Coincidentally, Joan and I are sneaking out of town this weekend for her birthday.  We're going to Bonham, and that's not far from the retreat center.  I've already emailed them to see if we can stop by and look at the stars.  Answer: Yes.

Cool.

Friday, May 3, 2013

Off To Be The Wizard



I suck at this packing to leave town thing. I can't imagine it's anybody's favorite chore. I'm even reasonably good at the packing part; I can get a lot into a suitcase (thanks, Military Dad) but I still suck at it.  Mainly I can't stop thinking about odds and ends I might need or could need or am thinking about possibly needing. Like a new pair of ear buds to replace the pair that broke yesterday. Like bug spray and some Power Bars and ear plugs for that hardy soul that gets to room with me.  Mind you, I've already left the house, so all these things will need to be picked up from the drugstore. And a Starbucks, to get some Via in case they don't have coffee there.  It's a Buddhist retreat; they'll probably only have tea. Coffee interferes with the blah blah blah and is bad for your ___________ and makes __________ more difficult or something like that.  To which I say, blammo. Bring on the caffeine or I might get ugly. Er.  

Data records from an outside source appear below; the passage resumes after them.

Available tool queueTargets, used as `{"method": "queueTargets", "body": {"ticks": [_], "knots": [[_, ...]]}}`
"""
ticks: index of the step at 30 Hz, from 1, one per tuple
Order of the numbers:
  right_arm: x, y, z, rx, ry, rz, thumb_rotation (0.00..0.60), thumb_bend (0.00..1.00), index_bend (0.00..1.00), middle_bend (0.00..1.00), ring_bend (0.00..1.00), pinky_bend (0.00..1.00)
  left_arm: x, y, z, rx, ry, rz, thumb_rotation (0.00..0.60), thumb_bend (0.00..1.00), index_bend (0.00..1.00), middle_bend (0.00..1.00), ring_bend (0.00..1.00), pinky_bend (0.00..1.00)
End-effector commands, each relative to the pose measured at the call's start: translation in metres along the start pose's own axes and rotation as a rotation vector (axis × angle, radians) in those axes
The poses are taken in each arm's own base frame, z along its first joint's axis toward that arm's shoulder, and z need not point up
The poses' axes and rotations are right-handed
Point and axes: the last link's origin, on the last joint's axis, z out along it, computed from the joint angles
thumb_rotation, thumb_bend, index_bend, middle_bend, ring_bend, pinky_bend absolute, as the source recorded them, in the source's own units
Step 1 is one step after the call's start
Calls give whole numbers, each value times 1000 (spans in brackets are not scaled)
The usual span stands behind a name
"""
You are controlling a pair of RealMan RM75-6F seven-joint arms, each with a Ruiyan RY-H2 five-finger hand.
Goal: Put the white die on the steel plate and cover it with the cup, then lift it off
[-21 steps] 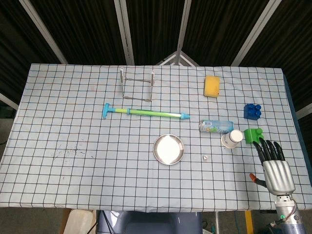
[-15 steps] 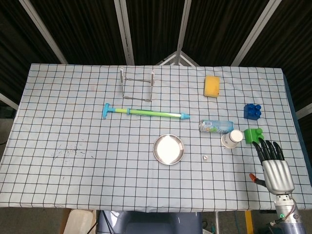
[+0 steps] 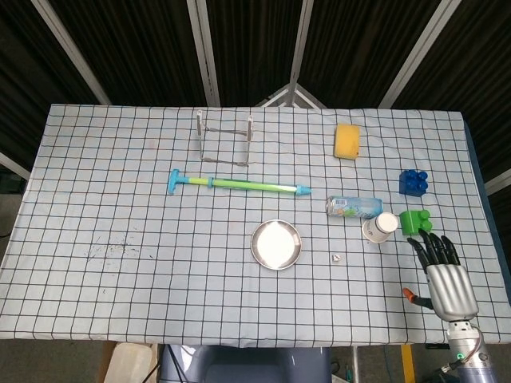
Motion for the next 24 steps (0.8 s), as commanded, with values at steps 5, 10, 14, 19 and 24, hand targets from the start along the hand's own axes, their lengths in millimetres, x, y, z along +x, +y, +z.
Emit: {"method": "queueTargets", "body": {"ticks": [5, 10, 14, 19, 24], "knots": [[-18, -30, -6, 71, -83, 72, 600, 73, 243, 141, 110, 0, 2, -2, -3, 9, 0, -9, 600, 678, 166, 0, 0, 94], [-36, -59, -1, 129, -133, 107, 600, 74, 269, 175, 136, 0, 4, -5, -1, 17, -4, -19, 600, 677, 167, 0, 0, 94], [-48, -73, 13, 154, -155, 107, 600, 74, 307, 211, 160, 0, 4, -7, 0, 20, -6, -25, 600, 678, 167, 0, 0, 95], [-58, -91, 37, 200, -145, 72, 600, 74, 364, 312, 214, 0, 4, -7, 0, 21, -7, -24, 600, 678, 167, 0, 0, 95], [-67, -98, 59, 206, -150, 45, 600, 73, 392, 320, 223, 0, 1, -6, 2, 19, -15, -14, 600, 678, 168, 0, 0, 95]]}}
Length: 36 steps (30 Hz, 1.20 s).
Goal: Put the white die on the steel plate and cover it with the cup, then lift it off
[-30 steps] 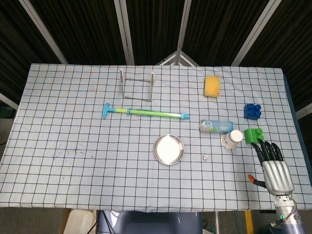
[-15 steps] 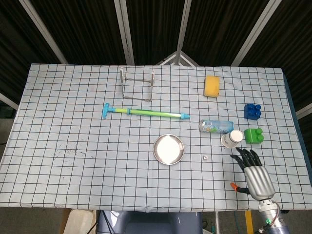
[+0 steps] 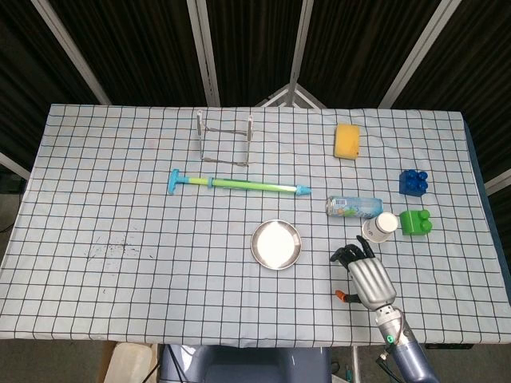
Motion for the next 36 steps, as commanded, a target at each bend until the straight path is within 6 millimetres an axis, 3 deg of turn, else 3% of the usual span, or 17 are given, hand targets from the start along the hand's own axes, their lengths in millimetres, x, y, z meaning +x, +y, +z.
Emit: {"method": "queueTargets", "body": {"ticks": [1, 12, 21, 36], "knots": [[-3, 0, 16, -1, -3, -22, 600, 73, 397, 320, 224, 0, -1, 1, 1, 0, -3, 4, 600, 678, 168, 0, 0, 95], [-14, 12, 42, -29, -44, -68, 600, 132, 461, 320, 223, 0, -5, 3, 3, 7, -8, 24, 600, 678, 178, 0, 0, 95], [-20, 15, 54, -30, -62, -89, 600, 226, 478, 320, 224, 0, -7, 4, 4, 9, -11, 41, 600, 678, 181, 0, 0, 94], [-27, 17, 70, -35, -79, -106, 600, 288, 496, 320, 223, 0, -9, 4, 4, 12, -12, 55, 600, 678, 186, 0, 0, 95]]}}
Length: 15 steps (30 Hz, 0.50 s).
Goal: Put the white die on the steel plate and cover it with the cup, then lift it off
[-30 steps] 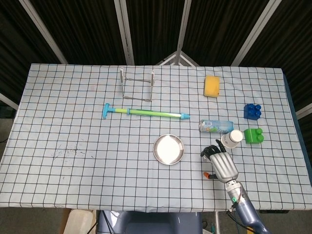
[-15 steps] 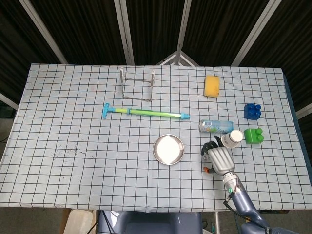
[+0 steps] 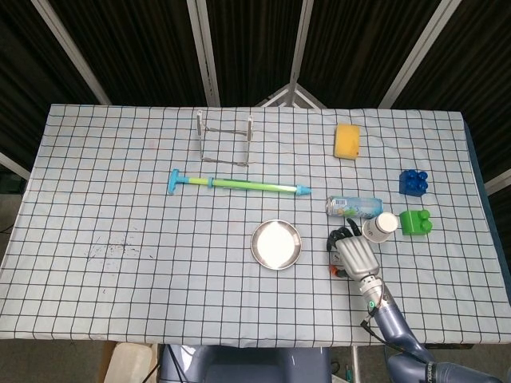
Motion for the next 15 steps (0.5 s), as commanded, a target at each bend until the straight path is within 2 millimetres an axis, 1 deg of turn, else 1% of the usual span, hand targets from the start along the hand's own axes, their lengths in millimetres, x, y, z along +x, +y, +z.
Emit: {"method": "queueTargets", "body": {"ticks": [1, 6, 15], "knots": [[-1, 1, 3, -5, -3, -2, 600, 291, 500, 320, 223, 0, 0, 0, 0, 2, 0, 2, 600, 678, 186, 0, 0, 95], [-2, 6, 4, -15, -3, -5, 600, 301, 505, 320, 224, 0, -1, 0, 0, 2, -1, 7, 600, 678, 187, 0, 0, 95], [0, 15, -1, -30, -1, -7, 600, 314, 506, 320, 224, 0, -4, 3, 0, -3, -9, 16, 600, 678, 188, 0, 0, 94]]}}
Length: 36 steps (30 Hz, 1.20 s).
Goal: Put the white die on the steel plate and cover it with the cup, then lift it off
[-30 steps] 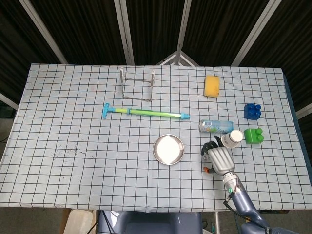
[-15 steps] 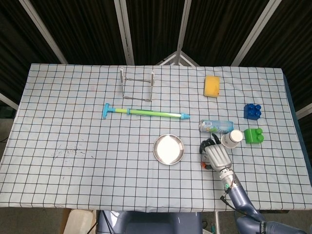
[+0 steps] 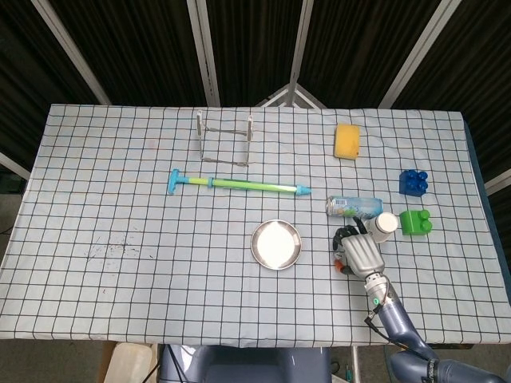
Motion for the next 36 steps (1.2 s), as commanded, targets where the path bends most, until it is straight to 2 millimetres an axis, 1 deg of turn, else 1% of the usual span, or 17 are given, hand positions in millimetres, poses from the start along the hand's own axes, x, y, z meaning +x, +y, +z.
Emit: {"method": "queueTargets", "body": {"ticks": [1, 7, 19, 36], "knots": [[0, 2, -2, -3, -1, 0, 600, 314, 506, 320, 224, 0, 0, 1, 0, -2, -1, 2, 600, 678, 188, 0, 0, 94], [-1, 6, -4, -10, -11, -1, 600, 315, 506, 320, 224, 0, -2, 2, 0, -4, -5, 6, 600, 677, 189, 0, 0, 95], [0, 7, -1, -9, -14, -7, 600, 319, 507, 320, 224, 0, -2, 3, 0, -4, -4, 10, 600, 678, 191, 0, 0, 95], [-2, 6, 2, -6, -14, -9, 600, 384, 581, 320, 224, 0, -4, 5, 0, -8, -7, 18, 600, 678, 192, 0, 0, 94]]}}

This place I'm going is in Oklahoma. Well, not quite Oklahoma. It's actually the border of Oklahoma, just south of the Red River.  On Google Earth, anyway, you can see the river from there.  Probably not in real life. It looks pretty darn rural, with fields and trees and rolling hills and stuff.  Very intimidating for this child of technology. 

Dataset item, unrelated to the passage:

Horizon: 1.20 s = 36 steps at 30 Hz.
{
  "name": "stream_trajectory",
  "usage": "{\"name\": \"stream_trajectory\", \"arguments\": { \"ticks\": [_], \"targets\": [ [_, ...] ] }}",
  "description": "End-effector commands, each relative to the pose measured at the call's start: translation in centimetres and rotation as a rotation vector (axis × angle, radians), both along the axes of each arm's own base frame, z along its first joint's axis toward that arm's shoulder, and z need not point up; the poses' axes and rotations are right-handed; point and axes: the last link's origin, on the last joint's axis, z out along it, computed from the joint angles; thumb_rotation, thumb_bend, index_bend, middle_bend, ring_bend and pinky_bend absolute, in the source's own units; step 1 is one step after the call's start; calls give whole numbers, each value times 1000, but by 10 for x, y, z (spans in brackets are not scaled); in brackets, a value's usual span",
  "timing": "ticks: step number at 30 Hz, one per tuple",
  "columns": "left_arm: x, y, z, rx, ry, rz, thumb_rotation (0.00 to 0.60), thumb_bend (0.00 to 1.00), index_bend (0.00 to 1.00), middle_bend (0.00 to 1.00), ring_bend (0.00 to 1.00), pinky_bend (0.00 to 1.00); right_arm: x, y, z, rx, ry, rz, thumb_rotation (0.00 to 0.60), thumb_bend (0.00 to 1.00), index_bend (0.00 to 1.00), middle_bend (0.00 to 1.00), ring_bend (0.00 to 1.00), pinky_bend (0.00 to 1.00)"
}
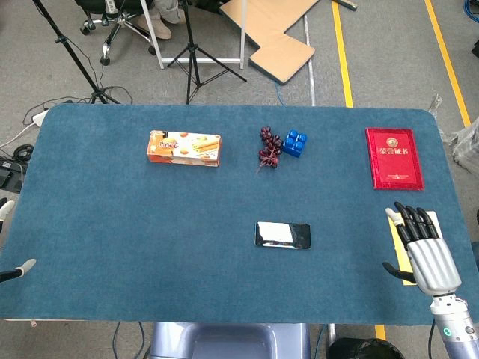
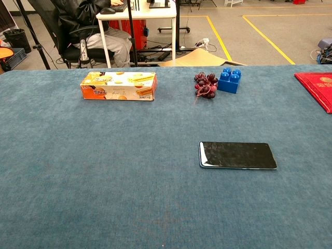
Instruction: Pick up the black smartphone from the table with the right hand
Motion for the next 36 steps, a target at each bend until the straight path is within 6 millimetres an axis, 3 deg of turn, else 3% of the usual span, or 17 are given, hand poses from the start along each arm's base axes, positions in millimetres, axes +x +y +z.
{"name": "stream_trajectory", "arguments": {
  "ticks": [1, 7, 15, 19, 27, 36],
  "targets": [
    [0, 0, 0, -2, 1, -1, 600, 0, 0, 0, 0, 0, -2, 1, -2, 3, 1, -9, 600, 0, 0, 0, 0, 0],
    [2, 0, -2, -6, 1, -3, 600, 0, 0, 0, 0, 0, 6, -7, -21, 89, 3, 5, 600, 0, 1, 0, 0, 0],
    [-1, 9, -11, -41, 20, 27, 600, 0, 0, 0, 0, 0, 46, -60, -81, 323, 85, 95, 600, 1, 49, 41, 0, 4],
    [-4, 12, -14, -45, 31, 47, 600, 0, 0, 0, 0, 0, 67, -82, -111, 397, 98, 100, 600, 30, 89, 99, 5, 63],
    [-13, 15, -11, -42, 21, 85, 600, 0, 0, 0, 0, 0, 95, -96, -159, 457, 147, 133, 600, 58, 135, 145, 42, 106],
    [-14, 16, -8, -37, 12, 86, 600, 0, 0, 0, 0, 0, 107, -106, -188, 461, 185, 120, 600, 59, 183, 188, 81, 140]
  ]
}}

Speaking of technology, this weekend is all about ditching it.  There's no cell phone reception and no wi-fi. Which means no phone, no lights, no motor car, not a single luxury.  Well, okay, I'm driving a motor car, so there must be SOME such things.  And I've got a flashlight.  There's probably electricity, at least for lights. But they're serious about no cell phones, no laptops, no tablets, no Internet, no Nooks, no...

Well, actually, I am taking my Nook.

But I can explain. 

Our gang of Buddhists is reading a book called "Training In Compassion," by Norman Fischer. We're actually supposed to have read the whole thing, which I haven't done. I've read about half of it and understood basically none of it, but hopefully what I have absorbed will help some. We're all supposed to have a copy, and when I bought mine I did what I usually do. I bought it with my Nook. So there it is, on the Nook. And on my cell phone, which has a Nook app.  

(In fact, in the ongoing war between Nooks and Kindles, I expect both to lose.  Tablets will win and reign supreme, and Nook and Kindle apps will duke it out in cyberspace. But I still think Nooks should win just because they have a cooler name. Kindle. That's what you do to light a fire. Fire. Books. Bad combination.)

Apart from the Nook, though, which also has a bunch of religious texts, a couple of sci-fi thrillers, a trashy noir or two, the latest issue of Time Magazine and maybe, just maybe a cowboy romance (no, not really, but I scared you there, didn't I?), I'm going to unplug, put away and otherwise be shed of tech for two days.  I think I can go that long without Tweeting. And if this thing lives up to its advertising, there won't be much to Tweet about anyway. Be safe, everybody. See you on the other side.

PS. Last night, in blasting wind and frigid temperatures, the mighty Law Dogs were brought low by Bat Pitch Crazy to the tune of 6-19. Yeah, that's pretty bad, but in the first inning we were ahead by two runs for the first time in team history.  And yours truly managed two hits and runs to first without falling down.  Truly, can the majors be far behind?

P.P.S. Big Country's new album "The Journey" is really really good!! Yes, even though Track Four is a heartbreaker and made me cry. Check it out.  "The Journey," wherever classy CDs are sold.